The modification diagram is shown in Figure 9:
Figure 9. Water supply system renovation diagram
3. Conclusion
Based on the actual characteristics of the customer's equipment, this paper utilizes variable frequency technology and the powerful logic control and communication functions of PLC to provide the customer with a complete control system upgrade solution. This solution enables the central air conditioning system to utilize energy more rationally and avoid unnecessary energy waste. Operational practice shows that the system is stable, safe, reliable, and cost-effective, making it worthy of reference and promotion by industry peers.
References
[1] Programmable Logic Controller Application System Design and Communication Network Technology. Guo Zongren et al. People's Posts and Telecommunications Press, 2002.
[2] Selection and Application of Frequency Converters in Industry Liu Jidang et al.
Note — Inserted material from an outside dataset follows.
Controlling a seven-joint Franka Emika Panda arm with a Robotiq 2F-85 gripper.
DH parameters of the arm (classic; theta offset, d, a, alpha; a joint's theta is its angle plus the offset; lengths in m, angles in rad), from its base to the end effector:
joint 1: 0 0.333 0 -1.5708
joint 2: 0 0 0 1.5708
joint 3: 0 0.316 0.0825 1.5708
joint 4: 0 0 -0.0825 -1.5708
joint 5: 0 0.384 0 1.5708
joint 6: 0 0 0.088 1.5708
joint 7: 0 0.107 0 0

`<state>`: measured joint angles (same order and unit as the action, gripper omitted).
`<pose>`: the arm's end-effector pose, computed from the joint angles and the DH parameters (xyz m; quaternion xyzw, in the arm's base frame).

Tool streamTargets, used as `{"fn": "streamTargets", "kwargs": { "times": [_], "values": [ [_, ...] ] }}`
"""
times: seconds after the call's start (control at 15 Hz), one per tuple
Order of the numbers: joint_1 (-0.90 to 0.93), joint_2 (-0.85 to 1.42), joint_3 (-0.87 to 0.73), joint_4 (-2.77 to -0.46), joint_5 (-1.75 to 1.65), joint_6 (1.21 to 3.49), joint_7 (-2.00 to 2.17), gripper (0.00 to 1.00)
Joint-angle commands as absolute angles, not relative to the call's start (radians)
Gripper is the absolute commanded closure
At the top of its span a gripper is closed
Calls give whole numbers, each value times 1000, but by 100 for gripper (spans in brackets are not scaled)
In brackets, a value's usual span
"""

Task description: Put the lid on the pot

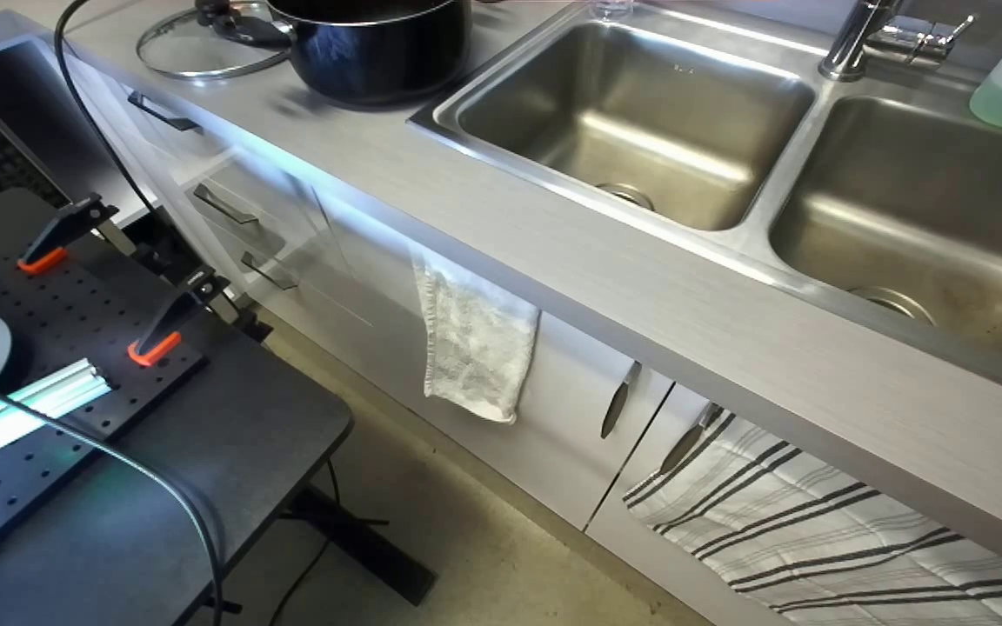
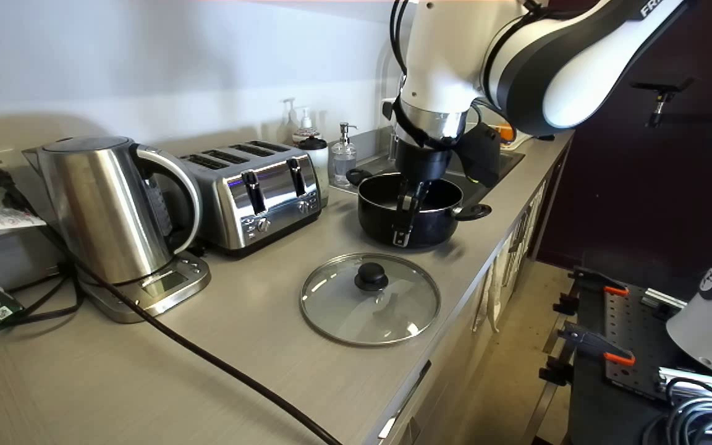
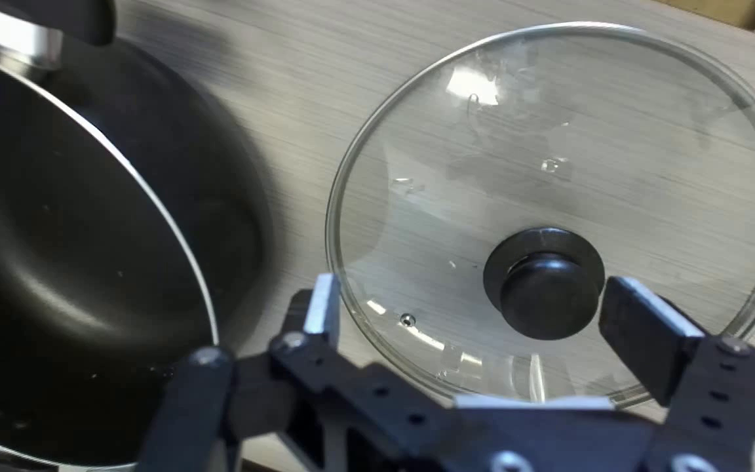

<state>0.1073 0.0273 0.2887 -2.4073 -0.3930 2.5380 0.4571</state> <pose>0.4606 0.1976 0.3109 0.9841 0.1245 0.0949 0.0835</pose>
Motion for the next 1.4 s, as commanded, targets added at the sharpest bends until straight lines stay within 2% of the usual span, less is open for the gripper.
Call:
{"fn": "streamTargets", "kwargs": {
  "times": [0.0,1.0,1.07,1.2,1.33],
  "values": [
    [163,147,239,-2314,-435,2551,489,0],
    [288,365,147,-2149,-330,2548,417,0],
    [288,369,146,-2148,-320,2549,410,25],
    [289,373,146,-2147,-302,2549,398,33],
    [289,375,146,-2145,-285,2548,386,48]
  ]
}}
Science and Technology Information, No. 23, 2009
[3] Interference and its Suppression in Frequency Converter Applications Zhai Zhangzhi China Science & Technology Expo 2009, No. 02
About the Author
Wu Murong, male, is the Chief Automation Engineer of the South China Region of Delta Electronics' Electromechanical Business Unit. He has extensive application experience in printing, machine tools, textiles, HVAC and other fields. He is currently engaged in the integration, application and research of Delta's automation products and is a senior technical expert.